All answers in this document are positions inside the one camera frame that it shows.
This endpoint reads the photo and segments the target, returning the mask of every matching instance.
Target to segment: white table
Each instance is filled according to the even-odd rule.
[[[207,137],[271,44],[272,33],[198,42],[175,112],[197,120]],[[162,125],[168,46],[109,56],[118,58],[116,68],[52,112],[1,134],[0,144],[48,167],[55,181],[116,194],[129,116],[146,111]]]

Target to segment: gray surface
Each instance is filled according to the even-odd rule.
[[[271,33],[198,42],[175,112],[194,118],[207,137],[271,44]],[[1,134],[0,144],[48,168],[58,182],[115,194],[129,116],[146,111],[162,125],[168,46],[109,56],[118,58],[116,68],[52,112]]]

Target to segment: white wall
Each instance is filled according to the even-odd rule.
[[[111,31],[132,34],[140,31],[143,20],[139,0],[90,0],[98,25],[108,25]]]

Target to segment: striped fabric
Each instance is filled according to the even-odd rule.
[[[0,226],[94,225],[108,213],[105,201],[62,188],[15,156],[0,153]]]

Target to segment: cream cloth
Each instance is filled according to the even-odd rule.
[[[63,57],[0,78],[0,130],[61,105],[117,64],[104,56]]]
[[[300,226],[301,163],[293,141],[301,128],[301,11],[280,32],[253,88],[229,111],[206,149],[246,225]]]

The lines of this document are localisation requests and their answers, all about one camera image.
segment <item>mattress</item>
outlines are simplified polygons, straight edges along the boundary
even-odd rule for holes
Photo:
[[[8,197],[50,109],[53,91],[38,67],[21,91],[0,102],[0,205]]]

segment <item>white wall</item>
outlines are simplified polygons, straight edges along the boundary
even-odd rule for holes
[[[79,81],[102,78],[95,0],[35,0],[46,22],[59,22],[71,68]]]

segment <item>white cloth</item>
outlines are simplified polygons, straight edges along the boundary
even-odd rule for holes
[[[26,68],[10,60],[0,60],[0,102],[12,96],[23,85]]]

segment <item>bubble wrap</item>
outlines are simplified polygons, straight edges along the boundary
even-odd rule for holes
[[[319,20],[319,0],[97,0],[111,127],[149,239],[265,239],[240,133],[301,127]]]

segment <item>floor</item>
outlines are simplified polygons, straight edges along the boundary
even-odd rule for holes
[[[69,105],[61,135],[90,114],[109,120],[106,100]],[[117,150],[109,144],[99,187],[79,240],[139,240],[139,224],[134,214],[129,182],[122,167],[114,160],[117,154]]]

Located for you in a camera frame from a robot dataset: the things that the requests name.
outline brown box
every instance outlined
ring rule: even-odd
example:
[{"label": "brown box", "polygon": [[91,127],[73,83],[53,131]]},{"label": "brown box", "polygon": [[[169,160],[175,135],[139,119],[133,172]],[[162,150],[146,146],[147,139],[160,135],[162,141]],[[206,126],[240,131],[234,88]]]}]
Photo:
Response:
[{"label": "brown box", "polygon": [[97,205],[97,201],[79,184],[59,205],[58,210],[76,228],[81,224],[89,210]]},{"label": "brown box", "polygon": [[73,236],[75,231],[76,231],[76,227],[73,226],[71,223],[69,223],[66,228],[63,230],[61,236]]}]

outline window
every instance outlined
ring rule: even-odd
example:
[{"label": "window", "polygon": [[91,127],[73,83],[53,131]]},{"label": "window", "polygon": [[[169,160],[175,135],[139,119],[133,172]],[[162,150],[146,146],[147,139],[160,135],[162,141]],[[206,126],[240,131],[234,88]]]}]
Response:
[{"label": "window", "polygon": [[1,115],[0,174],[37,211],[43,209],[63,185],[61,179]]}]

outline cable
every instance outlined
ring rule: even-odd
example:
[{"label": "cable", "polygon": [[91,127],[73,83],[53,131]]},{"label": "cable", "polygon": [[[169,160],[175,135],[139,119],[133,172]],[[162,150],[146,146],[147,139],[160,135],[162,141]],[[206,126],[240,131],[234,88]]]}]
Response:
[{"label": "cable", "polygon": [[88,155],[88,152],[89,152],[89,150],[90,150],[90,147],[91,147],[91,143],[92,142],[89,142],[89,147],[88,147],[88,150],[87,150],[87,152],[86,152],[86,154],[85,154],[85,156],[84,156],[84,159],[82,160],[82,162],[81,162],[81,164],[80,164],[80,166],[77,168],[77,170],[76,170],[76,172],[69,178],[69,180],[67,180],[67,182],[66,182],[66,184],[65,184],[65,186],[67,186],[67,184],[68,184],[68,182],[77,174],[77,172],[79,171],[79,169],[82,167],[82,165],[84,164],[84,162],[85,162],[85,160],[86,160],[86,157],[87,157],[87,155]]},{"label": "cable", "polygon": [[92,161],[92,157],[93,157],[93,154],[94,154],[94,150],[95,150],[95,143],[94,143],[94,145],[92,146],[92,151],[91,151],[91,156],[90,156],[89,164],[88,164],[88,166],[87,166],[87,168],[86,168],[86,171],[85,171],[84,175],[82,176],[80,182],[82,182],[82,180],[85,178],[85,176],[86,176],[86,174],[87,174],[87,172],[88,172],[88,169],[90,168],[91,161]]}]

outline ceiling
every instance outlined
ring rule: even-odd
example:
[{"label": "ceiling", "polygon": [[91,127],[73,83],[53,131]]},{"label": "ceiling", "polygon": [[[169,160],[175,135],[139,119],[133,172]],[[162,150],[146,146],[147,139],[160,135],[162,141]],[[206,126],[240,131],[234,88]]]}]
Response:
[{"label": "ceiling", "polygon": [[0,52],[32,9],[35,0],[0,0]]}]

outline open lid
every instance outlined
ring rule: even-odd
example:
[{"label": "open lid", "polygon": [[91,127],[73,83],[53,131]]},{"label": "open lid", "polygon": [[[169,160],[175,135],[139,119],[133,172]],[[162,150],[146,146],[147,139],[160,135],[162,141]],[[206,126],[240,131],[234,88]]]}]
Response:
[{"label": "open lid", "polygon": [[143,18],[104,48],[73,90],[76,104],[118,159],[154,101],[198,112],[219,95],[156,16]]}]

● Description of the task
Exactness is what counts here: write out every record again.

● Solved exercise
All answers in this document are positions inside the one camera frame that it shows.
This endpoint reads the photo and segments the target, returning the mask of every matching instance.
Target to segment: white table
Each instance is filled according to the even-odd rule.
[[[207,137],[271,44],[272,33],[198,42],[175,112],[197,120]],[[162,125],[168,46],[109,56],[118,58],[116,68],[52,112],[1,134],[0,144],[48,167],[55,181],[116,194],[129,116],[146,111]]]

Target to segment: gray surface
Each instance is filled according to the even-odd rule.
[[[271,33],[198,42],[175,112],[194,118],[207,137],[271,44]],[[1,134],[0,144],[48,168],[58,182],[115,194],[129,116],[146,111],[162,125],[168,46],[109,56],[118,58],[116,68],[52,112]]]

Target to segment: white wall
Each instance is filled according to the even-odd rule.
[[[111,31],[132,34],[140,31],[143,20],[139,0],[90,0],[98,25],[108,25]]]

Target to segment: striped fabric
Each instance is filled according to the even-odd rule.
[[[0,226],[94,225],[108,213],[105,201],[62,188],[15,156],[0,153]]]

Target to segment: cream cloth
Each instance is filled according to the even-odd rule.
[[[63,57],[0,78],[0,130],[61,105],[117,64],[104,56]]]
[[[300,226],[301,163],[293,141],[301,128],[301,11],[280,32],[253,88],[229,111],[206,149],[246,225]]]

The lines of this document are localisation requests and their answers, all about one camera image.
segment <item>mattress</item>
outlines are simplified polygons, straight edges along the boundary
even-odd rule for holes
Photo:
[[[8,197],[50,109],[53,91],[38,67],[21,91],[0,102],[0,205]]]

segment <item>white wall</item>
outlines are simplified polygons, straight edges along the boundary
even-odd rule for holes
[[[79,81],[102,78],[95,0],[35,0],[46,22],[59,22],[71,68]]]

segment <item>white cloth</item>
outlines are simplified polygons, straight edges along the boundary
even-odd rule for holes
[[[26,68],[10,60],[0,60],[0,102],[12,96],[23,85]]]

segment <item>bubble wrap</item>
outlines are simplified polygons, straight edges along the boundary
even-odd rule for holes
[[[319,20],[319,0],[97,0],[111,127],[149,239],[265,239],[240,133],[301,127]]]

segment <item>floor</item>
outlines are simplified polygons, straight edges along the boundary
even-odd rule for holes
[[[69,105],[61,135],[90,114],[109,120],[106,100]],[[117,150],[109,144],[99,187],[79,240],[139,240],[139,224],[134,214],[129,182],[122,167],[114,160],[117,154]]]

Located for you in a camera frame from a robot dataset: the things that the requests name.
outline brown box
every instance outlined
ring rule: even-odd
example:
[{"label": "brown box", "polygon": [[91,127],[73,83],[53,131]]},{"label": "brown box", "polygon": [[[169,160],[175,135],[139,119],[133,172]],[[162,150],[146,146],[147,139],[160,135],[162,141]],[[206,126],[240,131],[234,88]]]}]
Photo:
Response:
[{"label": "brown box", "polygon": [[97,205],[97,201],[79,184],[59,205],[58,210],[76,228],[81,224],[89,210]]},{"label": "brown box", "polygon": [[73,236],[75,231],[76,231],[76,227],[73,226],[71,223],[69,223],[66,228],[63,230],[61,236]]}]

outline window
every instance outlined
ring rule: even-odd
example:
[{"label": "window", "polygon": [[91,127],[73,83],[53,131]]},{"label": "window", "polygon": [[[169,160],[175,135],[139,119],[133,172]],[[162,150],[146,146],[147,139],[160,135],[162,141]],[[206,126],[240,131],[234,88]]]}]
Response:
[{"label": "window", "polygon": [[1,115],[0,174],[37,211],[43,209],[63,185],[61,179]]}]

outline cable
every instance outlined
ring rule: even-odd
example:
[{"label": "cable", "polygon": [[91,127],[73,83],[53,131]]},{"label": "cable", "polygon": [[[169,160],[175,135],[139,119],[133,172]],[[162,150],[146,146],[147,139],[160,135],[162,141]],[[206,126],[240,131],[234,88]]]}]
Response:
[{"label": "cable", "polygon": [[88,155],[88,152],[89,152],[89,150],[90,150],[90,147],[91,147],[91,143],[92,142],[89,142],[89,147],[88,147],[88,150],[87,150],[87,152],[86,152],[86,154],[85,154],[85,156],[84,156],[84,159],[82,160],[82,162],[81,162],[81,164],[80,164],[80,166],[77,168],[77,170],[76,170],[76,172],[69,178],[69,180],[67,180],[67,182],[66,182],[66,184],[65,184],[65,186],[67,186],[67,184],[68,184],[68,182],[77,174],[77,172],[79,171],[79,169],[82,167],[82,165],[84,164],[84,162],[85,162],[85,160],[86,160],[86,157],[87,157],[87,155]]},{"label": "cable", "polygon": [[92,161],[92,157],[93,157],[93,154],[94,154],[94,150],[95,150],[95,143],[94,143],[94,145],[92,146],[92,151],[91,151],[91,156],[90,156],[89,164],[88,164],[88,166],[87,166],[87,168],[86,168],[86,171],[85,171],[84,175],[82,176],[80,182],[82,182],[82,180],[85,178],[85,176],[86,176],[86,174],[87,174],[87,172],[88,172],[88,169],[90,168],[91,161]]}]

outline ceiling
every instance outlined
ring rule: even-odd
example:
[{"label": "ceiling", "polygon": [[91,127],[73,83],[53,131]]},{"label": "ceiling", "polygon": [[[169,160],[175,135],[139,119],[133,172]],[[162,150],[146,146],[147,139],[160,135],[162,141]],[[206,126],[240,131],[234,88]]]}]
Response:
[{"label": "ceiling", "polygon": [[0,52],[32,9],[35,0],[0,0]]}]

outline open lid
every instance outlined
ring rule: even-odd
example:
[{"label": "open lid", "polygon": [[91,127],[73,83],[53,131]]},{"label": "open lid", "polygon": [[[169,160],[175,135],[139,119],[133,172]],[[162,150],[146,146],[147,139],[160,135],[162,141]],[[206,126],[240,131],[234,88]]]}]
Response:
[{"label": "open lid", "polygon": [[143,18],[104,48],[73,90],[76,104],[118,159],[154,101],[198,112],[219,95],[156,16]]}]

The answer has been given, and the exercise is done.